◆ **Try it**:
In the listing below, locate the line containing "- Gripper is" and the line containing "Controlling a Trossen". Output both of them and every line between, exactly as written, and nothing more.

◆ **Information provided**:
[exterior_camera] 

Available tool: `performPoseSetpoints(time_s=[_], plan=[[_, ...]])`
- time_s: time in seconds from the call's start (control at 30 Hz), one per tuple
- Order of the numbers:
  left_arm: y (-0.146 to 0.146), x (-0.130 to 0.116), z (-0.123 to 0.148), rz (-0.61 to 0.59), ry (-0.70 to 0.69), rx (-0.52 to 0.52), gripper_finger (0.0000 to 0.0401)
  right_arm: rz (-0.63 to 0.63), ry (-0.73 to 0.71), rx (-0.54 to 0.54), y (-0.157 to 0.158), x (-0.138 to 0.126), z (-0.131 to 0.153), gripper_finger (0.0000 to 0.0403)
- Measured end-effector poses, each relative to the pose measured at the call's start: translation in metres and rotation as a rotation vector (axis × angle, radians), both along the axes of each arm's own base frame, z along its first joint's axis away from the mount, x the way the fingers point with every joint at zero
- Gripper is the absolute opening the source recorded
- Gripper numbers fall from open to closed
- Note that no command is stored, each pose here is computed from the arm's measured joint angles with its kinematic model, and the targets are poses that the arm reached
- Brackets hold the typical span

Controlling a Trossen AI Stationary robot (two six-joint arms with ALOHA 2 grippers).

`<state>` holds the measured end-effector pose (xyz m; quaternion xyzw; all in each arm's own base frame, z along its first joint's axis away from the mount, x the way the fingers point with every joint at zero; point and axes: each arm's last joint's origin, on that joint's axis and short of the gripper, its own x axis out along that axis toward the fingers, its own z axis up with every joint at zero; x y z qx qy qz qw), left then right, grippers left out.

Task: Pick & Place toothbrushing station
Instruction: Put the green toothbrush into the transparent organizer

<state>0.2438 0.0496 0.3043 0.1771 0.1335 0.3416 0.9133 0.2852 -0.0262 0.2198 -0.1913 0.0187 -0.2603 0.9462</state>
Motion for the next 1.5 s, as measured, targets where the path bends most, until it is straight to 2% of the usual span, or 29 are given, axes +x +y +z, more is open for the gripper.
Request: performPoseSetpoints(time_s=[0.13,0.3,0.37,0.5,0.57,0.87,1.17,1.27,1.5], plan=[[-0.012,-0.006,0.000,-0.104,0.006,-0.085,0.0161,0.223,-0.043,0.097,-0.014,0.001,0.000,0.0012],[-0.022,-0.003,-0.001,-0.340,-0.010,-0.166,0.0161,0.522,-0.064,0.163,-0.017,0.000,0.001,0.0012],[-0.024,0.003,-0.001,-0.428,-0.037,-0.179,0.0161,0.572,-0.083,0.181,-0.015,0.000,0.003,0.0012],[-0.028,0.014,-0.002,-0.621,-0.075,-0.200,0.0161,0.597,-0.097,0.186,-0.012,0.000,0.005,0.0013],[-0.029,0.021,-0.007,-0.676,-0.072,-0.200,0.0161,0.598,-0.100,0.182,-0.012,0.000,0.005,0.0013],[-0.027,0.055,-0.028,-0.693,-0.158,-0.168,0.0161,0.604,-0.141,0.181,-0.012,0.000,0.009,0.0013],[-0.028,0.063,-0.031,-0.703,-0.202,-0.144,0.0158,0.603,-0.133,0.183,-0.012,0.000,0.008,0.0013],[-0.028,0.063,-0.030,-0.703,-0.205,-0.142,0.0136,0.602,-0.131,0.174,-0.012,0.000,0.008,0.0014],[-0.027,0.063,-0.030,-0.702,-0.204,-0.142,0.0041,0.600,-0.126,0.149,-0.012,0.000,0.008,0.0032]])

◆ **Output of the exercise**:
- Gripper is the absolute opening the source recorded
- Gripper numbers fall from open to closed
- Note that no command is stored, each pose here is computed from the arm's measured joint angles with its kinematic model, and the targets are poses that the arm reached
- Brackets hold the typical span

Controlling a Trossen AI Stationary robot (two six-joint arms with ALOHA 2 grippers).

There is nothing further in this answer.